Claudine Christian, 42, was unresponsive when she was pulled from the water near where her ship went down off the coast of North Carolina.

“We located her at about 4:30 p.m., about eight miles away from the HMS Bounty, and she was pronounced dead by the hospital as soon as we took her there,” Petty Officer David Weydert told News 95.7 Tuesday morning.

The search continues for ship’s missing Capt. Robin Walbridge, 63, who has been missing since the Bounty went down. He is wearing a survival suit, but has now been in the water for more than 24 hours.

“The Coast Guard always hopes for the best while we’re searching. We’re going to keep our assets up there. We’re going to keep searching,” said Weydert.

The Coast Guard cutter Elm and HC144 Ocean Century aircraft are currently going over “search patterns” over the water.
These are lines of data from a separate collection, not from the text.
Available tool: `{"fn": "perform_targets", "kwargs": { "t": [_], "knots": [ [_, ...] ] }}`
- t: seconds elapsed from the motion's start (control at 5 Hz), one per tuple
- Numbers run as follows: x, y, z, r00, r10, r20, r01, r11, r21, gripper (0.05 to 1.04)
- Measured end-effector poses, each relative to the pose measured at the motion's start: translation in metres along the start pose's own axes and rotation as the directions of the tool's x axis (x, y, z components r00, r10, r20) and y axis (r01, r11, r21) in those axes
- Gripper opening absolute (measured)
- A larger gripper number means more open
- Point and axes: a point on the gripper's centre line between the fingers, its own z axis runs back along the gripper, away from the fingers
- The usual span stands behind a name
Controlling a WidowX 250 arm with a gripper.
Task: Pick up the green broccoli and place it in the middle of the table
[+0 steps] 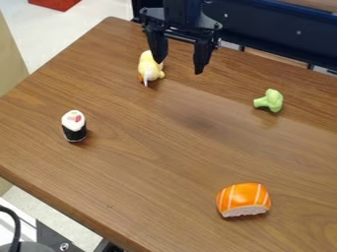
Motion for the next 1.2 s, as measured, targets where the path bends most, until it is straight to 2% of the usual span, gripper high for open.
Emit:
{"fn": "perform_targets", "kwargs": {
  "t": [0.2, 0.6, 0.8, 1.0, 1.2],
  "knots": [
    [-0.004, 0.0, -0.009, 0.999, 0.006, -0.032, -0.006, 1.0, -0.001, 1.0],
    [-0.001, -0.019, -0.015, 0.998, 0.027, -0.06, -0.027, 1.0, 0.01, 1.0],
    [0.003, -0.036, -0.011, 0.998, 0.029, -0.048, -0.029, 1.0, 0.003, 1.0],
    [0.011, -0.056, -0.012, 0.997, 0.049, -0.064, -0.049, 0.999, -0.005, 1.0],
    [0.023, -0.076, -0.014, 0.996, 0.075, -0.053, -0.076, 0.997, -0.009, 1.0]
  ]
}}
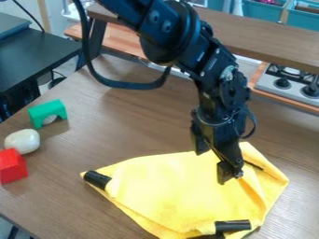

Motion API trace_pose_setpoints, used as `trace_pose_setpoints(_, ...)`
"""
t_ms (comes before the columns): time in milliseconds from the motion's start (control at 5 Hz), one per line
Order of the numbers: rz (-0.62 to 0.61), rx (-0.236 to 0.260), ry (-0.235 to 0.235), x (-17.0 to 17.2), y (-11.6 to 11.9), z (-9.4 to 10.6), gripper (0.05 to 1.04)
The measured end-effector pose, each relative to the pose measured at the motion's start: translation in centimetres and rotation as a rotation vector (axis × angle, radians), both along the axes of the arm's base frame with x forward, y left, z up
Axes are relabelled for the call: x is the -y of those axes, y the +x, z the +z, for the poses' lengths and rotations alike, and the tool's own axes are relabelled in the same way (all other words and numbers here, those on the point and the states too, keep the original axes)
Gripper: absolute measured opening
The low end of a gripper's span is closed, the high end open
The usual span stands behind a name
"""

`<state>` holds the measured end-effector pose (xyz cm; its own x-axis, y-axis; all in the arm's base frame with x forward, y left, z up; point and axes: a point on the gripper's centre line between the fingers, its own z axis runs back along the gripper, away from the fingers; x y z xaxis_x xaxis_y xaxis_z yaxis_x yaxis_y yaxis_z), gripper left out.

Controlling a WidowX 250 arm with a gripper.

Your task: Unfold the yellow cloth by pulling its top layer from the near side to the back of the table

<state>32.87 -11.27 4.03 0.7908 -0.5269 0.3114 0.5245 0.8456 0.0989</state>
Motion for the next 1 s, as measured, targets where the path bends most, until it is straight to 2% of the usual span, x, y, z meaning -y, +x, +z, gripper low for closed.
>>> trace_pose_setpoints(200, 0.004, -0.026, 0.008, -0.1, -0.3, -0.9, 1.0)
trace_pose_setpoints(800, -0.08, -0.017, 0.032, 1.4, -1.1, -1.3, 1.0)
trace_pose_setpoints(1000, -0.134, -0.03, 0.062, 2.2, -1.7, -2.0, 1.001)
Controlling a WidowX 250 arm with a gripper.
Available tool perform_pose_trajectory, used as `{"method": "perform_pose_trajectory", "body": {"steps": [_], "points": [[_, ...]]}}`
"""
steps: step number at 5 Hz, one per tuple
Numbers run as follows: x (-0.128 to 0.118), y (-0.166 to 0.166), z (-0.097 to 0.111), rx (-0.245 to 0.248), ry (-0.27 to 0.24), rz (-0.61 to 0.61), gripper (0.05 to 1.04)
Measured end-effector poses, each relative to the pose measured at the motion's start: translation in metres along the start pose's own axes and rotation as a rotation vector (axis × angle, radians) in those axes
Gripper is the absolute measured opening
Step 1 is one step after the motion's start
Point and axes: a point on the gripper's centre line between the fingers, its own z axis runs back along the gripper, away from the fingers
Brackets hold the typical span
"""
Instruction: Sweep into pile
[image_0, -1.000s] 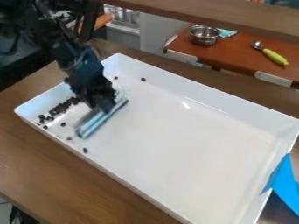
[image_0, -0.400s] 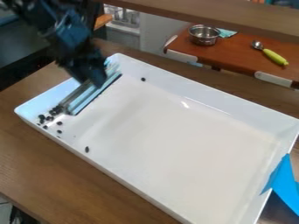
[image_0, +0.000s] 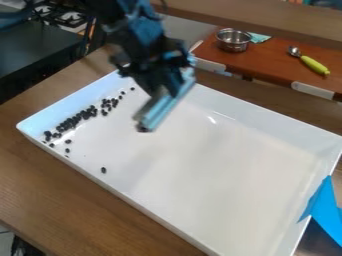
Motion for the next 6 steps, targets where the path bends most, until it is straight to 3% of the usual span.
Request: {"method": "perform_pose_trajectory", "body": {"steps": [1,2,3,4,6], "points": [[-0.022,0.004,-0.038,0.080,0.011,-0.052,0.363],[-0.045,0.028,-0.063,0.151,0.039,-0.123,0.363],[-0.049,0.053,-0.066,0.204,0.024,-0.166,0.363],[-0.045,0.068,-0.066,0.225,0.010,-0.207,0.363],[-0.027,0.131,-0.038,0.315,0.001,-0.237,0.363]]}}
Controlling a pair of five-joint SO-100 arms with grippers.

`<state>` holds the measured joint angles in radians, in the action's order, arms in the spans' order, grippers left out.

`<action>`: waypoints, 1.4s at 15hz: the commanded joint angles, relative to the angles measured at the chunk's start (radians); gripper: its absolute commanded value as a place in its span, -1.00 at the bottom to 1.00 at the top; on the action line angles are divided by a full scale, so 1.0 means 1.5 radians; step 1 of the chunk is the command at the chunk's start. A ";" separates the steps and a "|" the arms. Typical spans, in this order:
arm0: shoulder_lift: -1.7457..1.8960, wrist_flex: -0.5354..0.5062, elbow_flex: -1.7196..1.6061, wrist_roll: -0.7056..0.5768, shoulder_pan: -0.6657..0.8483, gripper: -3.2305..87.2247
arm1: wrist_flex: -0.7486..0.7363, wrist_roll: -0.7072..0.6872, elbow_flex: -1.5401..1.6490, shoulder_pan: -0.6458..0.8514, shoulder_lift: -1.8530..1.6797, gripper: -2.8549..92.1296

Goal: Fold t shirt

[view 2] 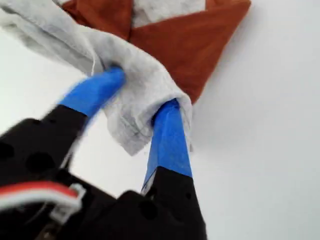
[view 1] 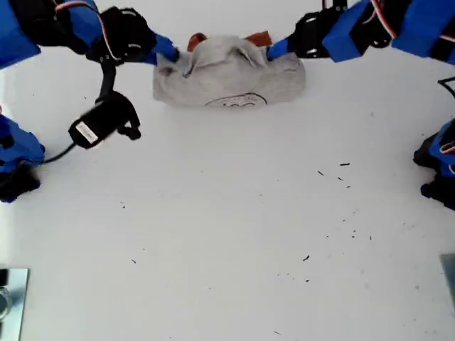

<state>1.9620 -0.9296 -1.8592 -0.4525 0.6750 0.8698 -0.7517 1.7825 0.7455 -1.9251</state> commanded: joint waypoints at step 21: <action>1.096 -0.066 -0.923 0.211 -0.304 -0.83 | 0.317 0.305 0.879 -0.093 -1.053 -0.86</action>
<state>3.5864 -1.0262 -3.2352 -0.1273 0.2408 1.3560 -0.3743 3.0419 0.6090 -3.4929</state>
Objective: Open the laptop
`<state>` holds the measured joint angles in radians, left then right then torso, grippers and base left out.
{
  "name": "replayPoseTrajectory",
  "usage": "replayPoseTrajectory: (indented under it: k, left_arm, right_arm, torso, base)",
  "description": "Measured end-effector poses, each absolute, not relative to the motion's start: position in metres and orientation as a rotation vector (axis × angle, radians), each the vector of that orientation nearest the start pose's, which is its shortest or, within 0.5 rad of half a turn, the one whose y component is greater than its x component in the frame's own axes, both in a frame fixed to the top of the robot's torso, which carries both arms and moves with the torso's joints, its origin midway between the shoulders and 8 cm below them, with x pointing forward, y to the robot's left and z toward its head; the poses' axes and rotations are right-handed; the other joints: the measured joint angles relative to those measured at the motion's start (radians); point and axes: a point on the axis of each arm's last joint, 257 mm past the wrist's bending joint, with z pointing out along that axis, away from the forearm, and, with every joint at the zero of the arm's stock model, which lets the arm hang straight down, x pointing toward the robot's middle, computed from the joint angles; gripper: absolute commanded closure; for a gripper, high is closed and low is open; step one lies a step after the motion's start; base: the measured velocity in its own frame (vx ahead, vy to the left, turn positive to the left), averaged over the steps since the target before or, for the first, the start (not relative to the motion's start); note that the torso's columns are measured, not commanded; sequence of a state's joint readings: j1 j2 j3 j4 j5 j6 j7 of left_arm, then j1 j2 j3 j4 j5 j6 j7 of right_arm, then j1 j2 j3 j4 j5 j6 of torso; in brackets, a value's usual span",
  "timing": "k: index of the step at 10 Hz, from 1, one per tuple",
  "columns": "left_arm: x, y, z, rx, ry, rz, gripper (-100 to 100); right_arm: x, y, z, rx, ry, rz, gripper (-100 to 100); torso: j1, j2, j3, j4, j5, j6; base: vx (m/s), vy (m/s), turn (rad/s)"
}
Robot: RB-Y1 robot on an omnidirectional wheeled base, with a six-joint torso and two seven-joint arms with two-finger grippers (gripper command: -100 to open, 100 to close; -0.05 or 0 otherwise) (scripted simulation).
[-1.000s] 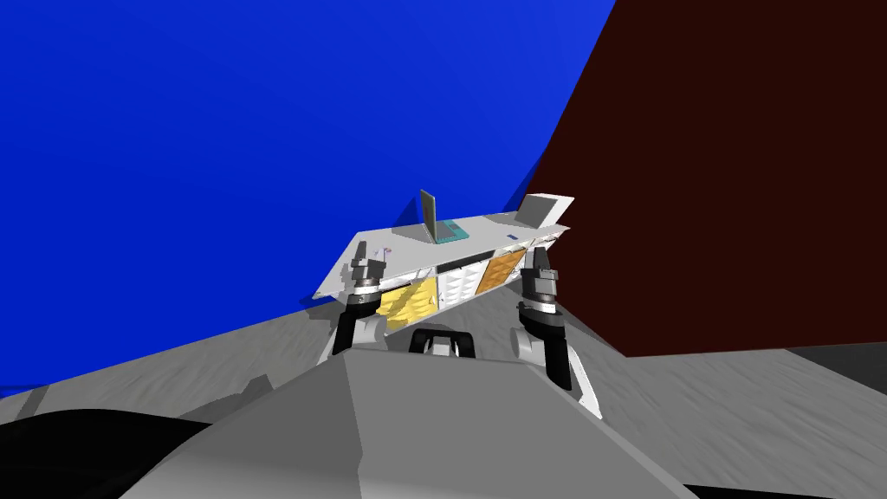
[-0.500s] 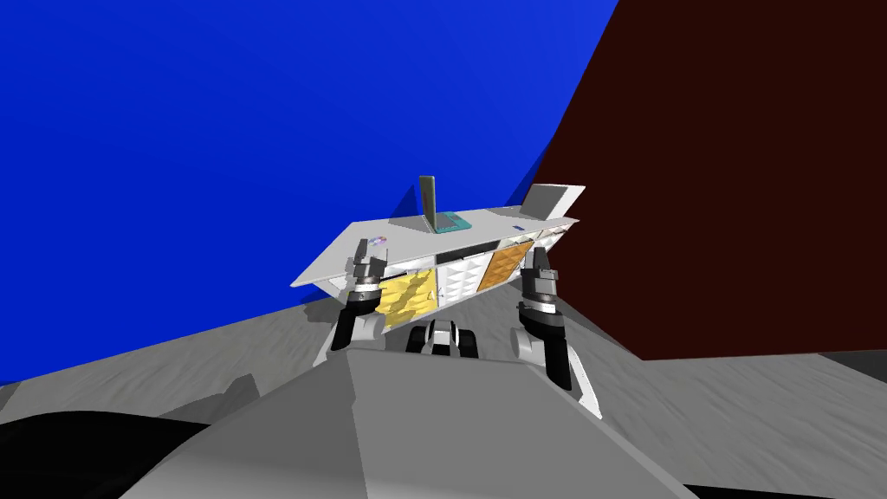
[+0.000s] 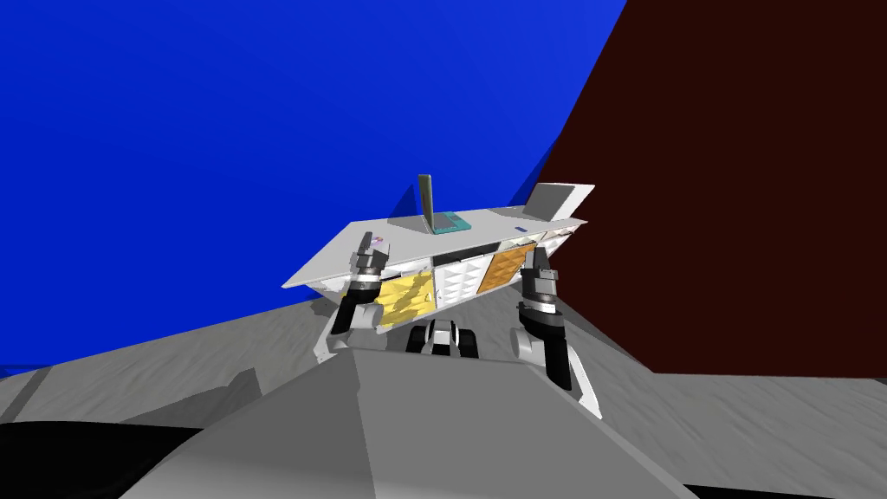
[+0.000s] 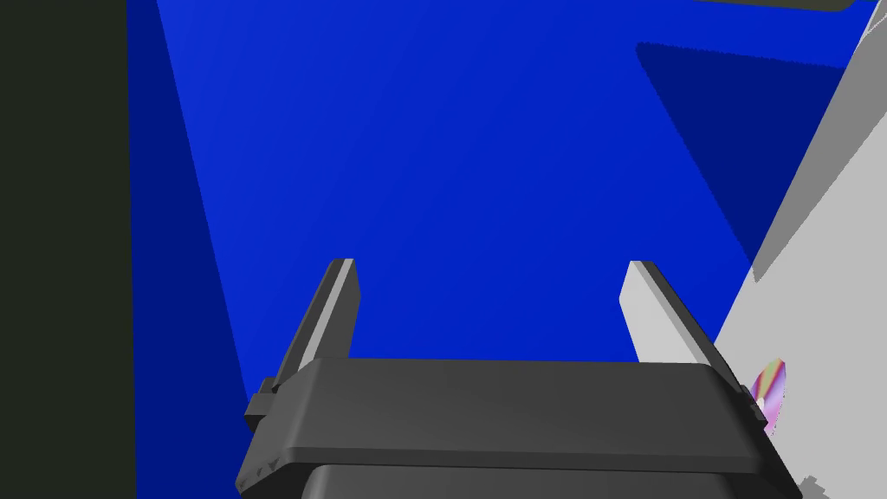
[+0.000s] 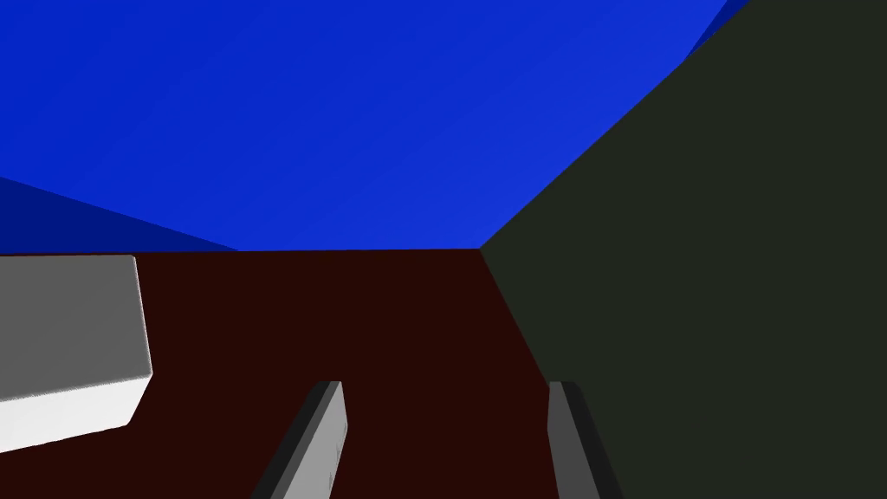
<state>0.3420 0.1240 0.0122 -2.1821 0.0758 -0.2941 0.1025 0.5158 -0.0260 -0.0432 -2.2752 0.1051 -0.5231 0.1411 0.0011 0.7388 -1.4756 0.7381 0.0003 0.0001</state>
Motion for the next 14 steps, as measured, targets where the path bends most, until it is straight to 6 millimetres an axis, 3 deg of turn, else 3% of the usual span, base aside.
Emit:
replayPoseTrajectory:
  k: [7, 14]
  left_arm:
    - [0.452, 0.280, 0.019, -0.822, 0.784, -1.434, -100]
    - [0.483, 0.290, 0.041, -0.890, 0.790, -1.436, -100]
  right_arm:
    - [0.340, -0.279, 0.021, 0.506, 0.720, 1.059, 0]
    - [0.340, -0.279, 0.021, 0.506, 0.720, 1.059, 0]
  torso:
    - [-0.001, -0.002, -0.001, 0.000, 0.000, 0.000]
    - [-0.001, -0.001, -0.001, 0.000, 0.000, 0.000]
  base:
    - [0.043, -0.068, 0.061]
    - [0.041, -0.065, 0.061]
At first light a C130 Hercules will be taking over.
    
Fourteen other crew members were rescued from HMS Bounty.
    
The Nova Scotia-built, replica 18th-century sailing vessel was originally built for the 1962 film “Mutiny on the Bounty” and was featured in several other films over the years.

Christian was the great-great-great-great-great granddaughter of Fletcher Christian, who took command of the original Bounty following the infamous mutiny in 1789.

Christian was with the ship’s crew when HMS Bounty visited Halifax this summer with the Tall Ships Festival.

Crew well-trained

A survivor of the sinking of the Tall Ship Concordia in 2010 says all crew members would be well trained is abandoning ship procedures.  Still, Maurice Tugwell says a lot of questions need answers after the ship sank in high seas during Monday’s hurricane

Tugwell was aboard the Tall Ship Concordia, when she sank in a freak storm off the coast of South America in February 2010. He said all of the crew members would have been well versed in safety procedures and would have rehearsed them.

“But what do you do when you’re being swamped really?” said Tugwell.  “You’re going to have to decide how long you’re going to stay on the ship and where the life pod is going to be launched from.”

Captain Wallbridge was said to be wearing a survival suit when the ship went down.

Tugwell says the suits have a built in beacon to aid in rescue, along with a built in life jacket.

Tugwell says he has many questions as to why the ship was out in the bad weather in the first place, adding that if it did lose power that would explain why it ran into trouble.